Because most frameworks do not need extra arguments in their predict() call, the default behavior is to error out if inference_args are present.
with_no_batching
with_no_batching() -> 'ModelHandler[Union[
ExampleT, Iterable[ExampleT]], PostProcessT, ModelT, PostProcessT]'
Returns a new ModelHandler which does not require batching of inputs so that RunInference will skip this step. RunInference will expect the input to be pre-batched and passed in as an Iterable of records. If you skip batching, any preprocessing functions should accept a batch of data, not just a single record.
This option is only recommended if you want to do custom batching yourself.
If you just want to pass in records without a batching dimension, it is
recommended to (1) add max_batch_size=1
to batch_elements_kwargs
and
(2) remove the batching dimension as part of your inference call (by
calling record=batch[0]
)
with_postprocess_fn
with_postprocess_fn(
fn: Callable[[PredictionT], PostProcessT]

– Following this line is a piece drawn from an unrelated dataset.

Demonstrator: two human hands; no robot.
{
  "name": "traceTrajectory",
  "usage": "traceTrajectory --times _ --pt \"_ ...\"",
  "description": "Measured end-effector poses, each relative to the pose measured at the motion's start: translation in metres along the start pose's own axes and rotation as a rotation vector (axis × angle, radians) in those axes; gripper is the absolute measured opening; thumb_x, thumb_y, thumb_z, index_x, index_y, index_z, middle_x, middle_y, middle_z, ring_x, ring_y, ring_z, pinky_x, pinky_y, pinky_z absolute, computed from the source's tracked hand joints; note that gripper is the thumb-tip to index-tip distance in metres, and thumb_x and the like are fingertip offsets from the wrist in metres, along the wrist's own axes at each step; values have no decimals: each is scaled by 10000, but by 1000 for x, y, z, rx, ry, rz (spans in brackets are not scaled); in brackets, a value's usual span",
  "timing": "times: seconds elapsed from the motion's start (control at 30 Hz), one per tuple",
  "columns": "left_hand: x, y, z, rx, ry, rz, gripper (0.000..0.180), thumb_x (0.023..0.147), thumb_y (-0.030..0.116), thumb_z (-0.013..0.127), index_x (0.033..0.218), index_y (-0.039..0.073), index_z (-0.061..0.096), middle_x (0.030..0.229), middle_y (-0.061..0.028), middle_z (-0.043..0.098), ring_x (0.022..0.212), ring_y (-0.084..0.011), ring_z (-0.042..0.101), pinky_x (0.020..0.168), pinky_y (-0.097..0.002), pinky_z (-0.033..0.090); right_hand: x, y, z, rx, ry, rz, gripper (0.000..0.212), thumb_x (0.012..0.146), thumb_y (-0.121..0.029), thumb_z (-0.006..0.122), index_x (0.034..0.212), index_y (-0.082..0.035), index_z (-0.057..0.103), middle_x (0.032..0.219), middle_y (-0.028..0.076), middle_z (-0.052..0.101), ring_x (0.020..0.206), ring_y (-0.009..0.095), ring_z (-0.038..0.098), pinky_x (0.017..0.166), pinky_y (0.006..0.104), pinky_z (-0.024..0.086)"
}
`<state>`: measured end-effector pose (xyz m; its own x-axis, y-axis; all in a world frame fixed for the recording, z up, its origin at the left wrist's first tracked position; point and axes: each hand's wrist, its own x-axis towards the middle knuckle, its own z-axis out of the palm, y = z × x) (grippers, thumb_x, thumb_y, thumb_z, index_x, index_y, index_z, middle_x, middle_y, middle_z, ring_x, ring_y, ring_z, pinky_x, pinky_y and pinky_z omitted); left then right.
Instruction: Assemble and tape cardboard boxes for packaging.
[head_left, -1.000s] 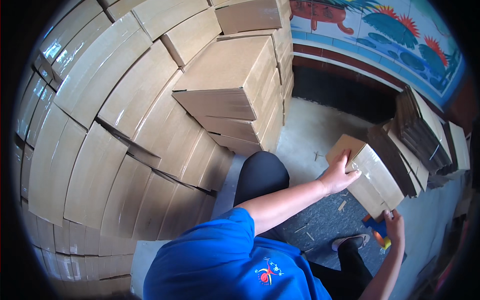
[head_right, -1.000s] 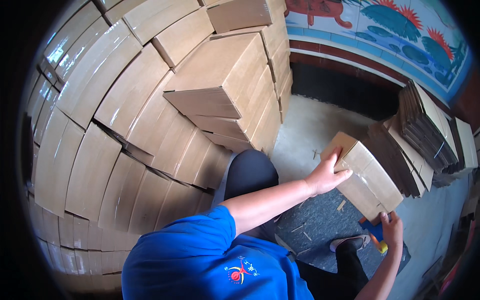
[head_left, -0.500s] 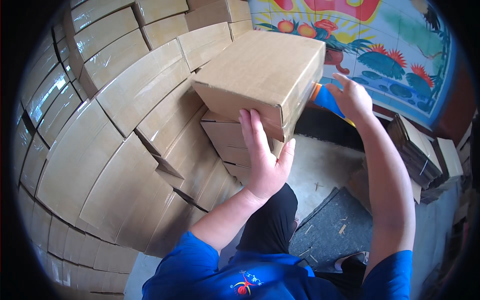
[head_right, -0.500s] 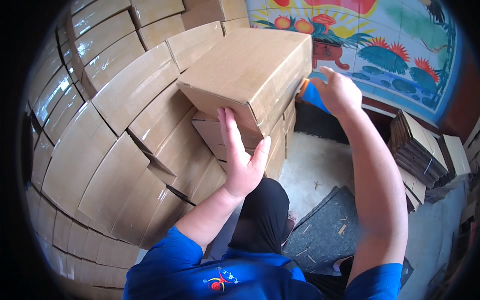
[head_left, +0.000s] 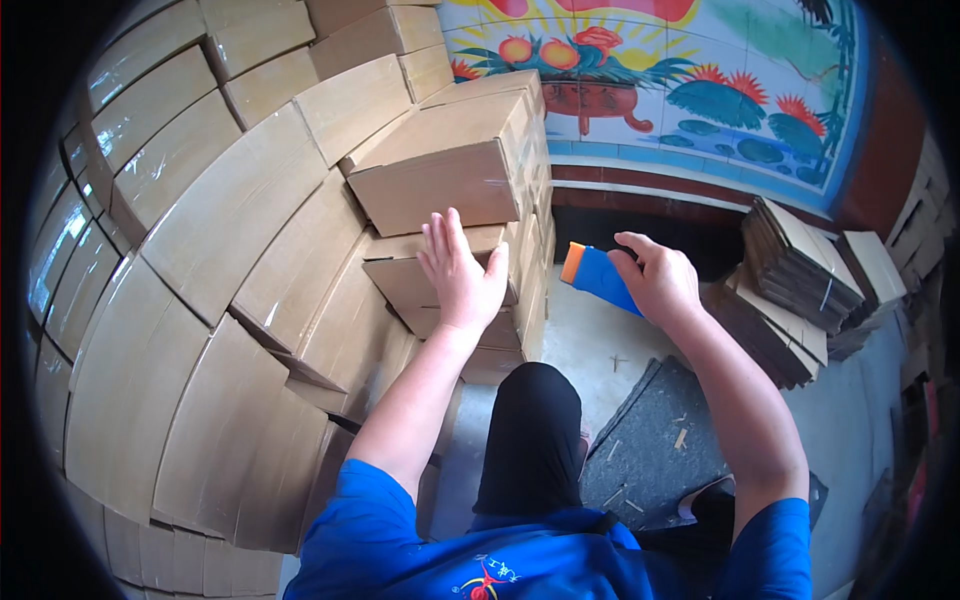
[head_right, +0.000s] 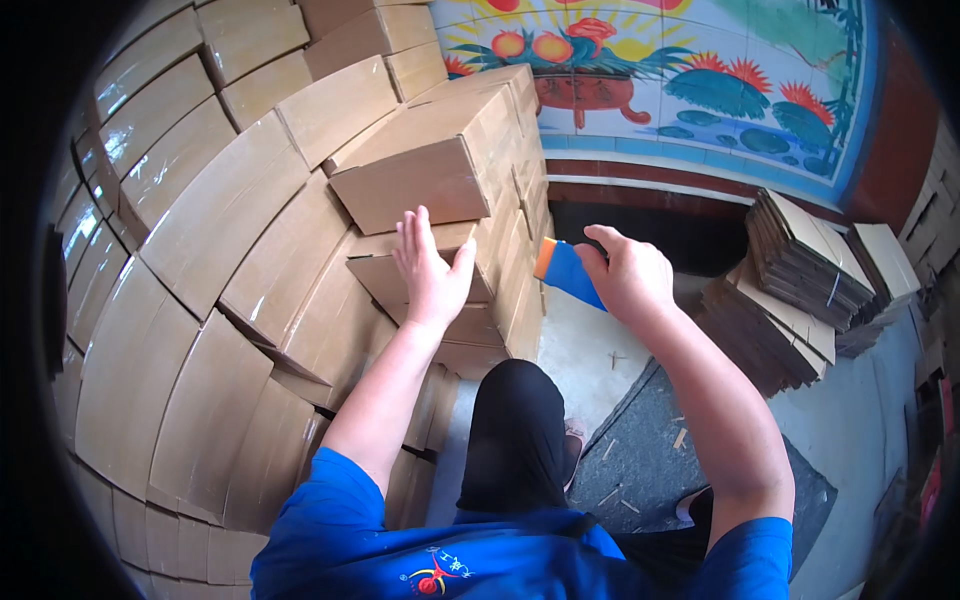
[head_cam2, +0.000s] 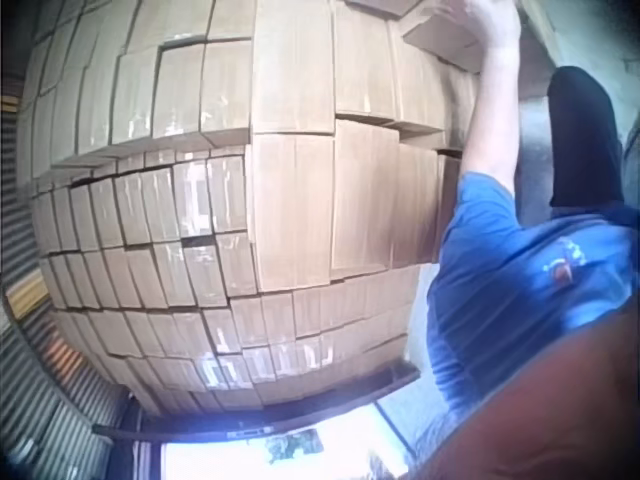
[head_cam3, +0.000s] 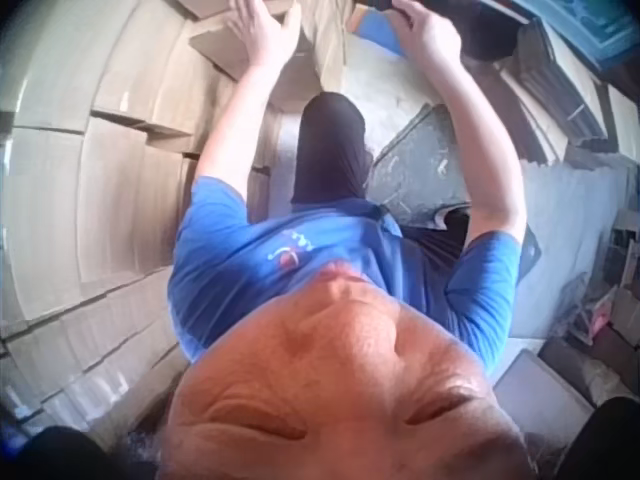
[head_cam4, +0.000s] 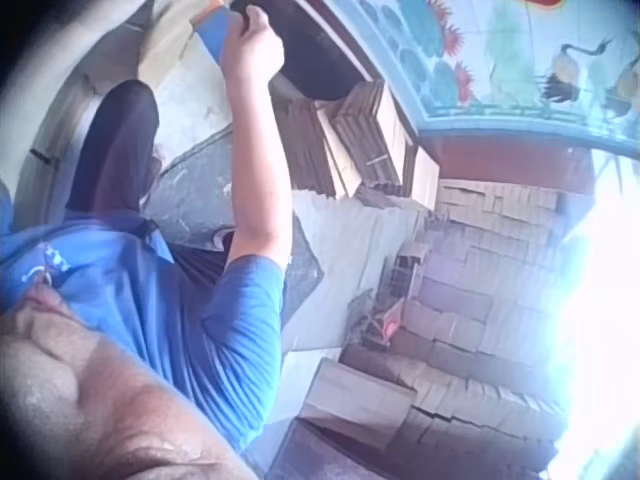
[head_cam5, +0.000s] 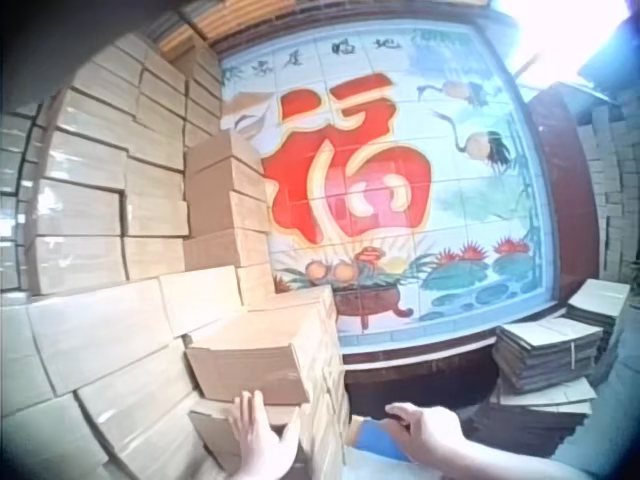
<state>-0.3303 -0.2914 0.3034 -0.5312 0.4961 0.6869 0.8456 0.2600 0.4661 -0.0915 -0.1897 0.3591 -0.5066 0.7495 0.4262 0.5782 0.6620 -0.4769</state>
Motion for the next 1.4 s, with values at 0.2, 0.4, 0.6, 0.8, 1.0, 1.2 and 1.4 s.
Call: traceTrajectory --times 0.2,0.4,0.6,0.8,1.0,1.2,1.4 --pt "-45 61 5 -412 6 408 694 834 71 707 1450 23 391 1562 -214 276 1470 -428 192 1179 -546 192 -93 73 -31 -27 -228 234 341 932 -369 629 1104 -88 715 934 153 731 904 317 706 836 405 549" --pt "-110 147 78 -718 -476 379 516 848 50 693 1336 12 529 1502 -185 413 1404 -337 382 1146 -424 333 -180 99 -98 -241 -526 378 376 951 -410 596 1146 -107 704 895 129 738 872 276 723 809 394 570" --pt "-161 214 142 -735 -964 449 438 868 144 688 1285 42 598 1437 -180 504 1333 -327 488 1101 -399 399 -237 150 -104 -194 -494 484 344 952 -382 592 1151 -116 682 832 130 731 801 269 729 750 402 578" --pt "-177 264 210 -659 -1207 483 485 884 220 676 1318 27 576 1421 -195 515 1332 -327 491 1105 -394 394 -259 172 -124 -143 -492 430 315 949 -357 603 1109 -93 665 799 112 723 726 263 722 644 405 568" --pt "-189 274 276 -609 -1466 505 493 901 249 673 1326 25 561 1410 -206 522 1325 -327 497 1096 -397 405 -237 210 -158 54 -278 475 345 926 -357 644 1137 -86 669 847 131 724 737 313 715 665 416 562" --pt "-189 304 283 -682 -1456 772 476 892 235 667 1306 20 572 1420 -217 508 1302 -376 502 1088 -444 409 -299 362 -126 -125 -13 1106 400 866 -278 714 1210 -85 644 1004 185 710 929 365 693 816 437 542" --pt "-190 297 277 -674 -1524 904 453 902 261 665 1287 37 584 1403 -194 529 1301 -355 505 1107 -485 382 -511 461 -3 -456 106 1489 763 798 -173 750 1469 -119 390 1208 201 651 1088 386 644 923 458 512"
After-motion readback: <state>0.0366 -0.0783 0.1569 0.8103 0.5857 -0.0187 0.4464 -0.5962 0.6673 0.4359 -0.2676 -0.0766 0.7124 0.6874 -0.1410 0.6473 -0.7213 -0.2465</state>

) -> 'ModelHandler[ExampleT, PostProcessT, ModelT, PostProcessT]'
Returns a new ModelHandler with a postprocessing function associated with it. The postprocessing function will be run after inference and should map the base ModelHandler's output type to your desired output type. If you apply multiple postprocessing functions, they will be run on your original inference result in order from first applied to last applied.
with_preprocess_fn
with_preprocess_fn(
fn: Callable[[PreProcessT], ExampleT]
) -> 'ModelHandler[PreProcessT, PredictionT, ModelT, PreProcessT]'
Returns a new ModelHandler with a preprocessing function associated with it. The preprocessing function will be run before batching/inference and should map your input PCollection to the base ModelHandler's input type. If you apply multiple preprocessing functions, they will be run on your original PCollection in order from last applied to first applied.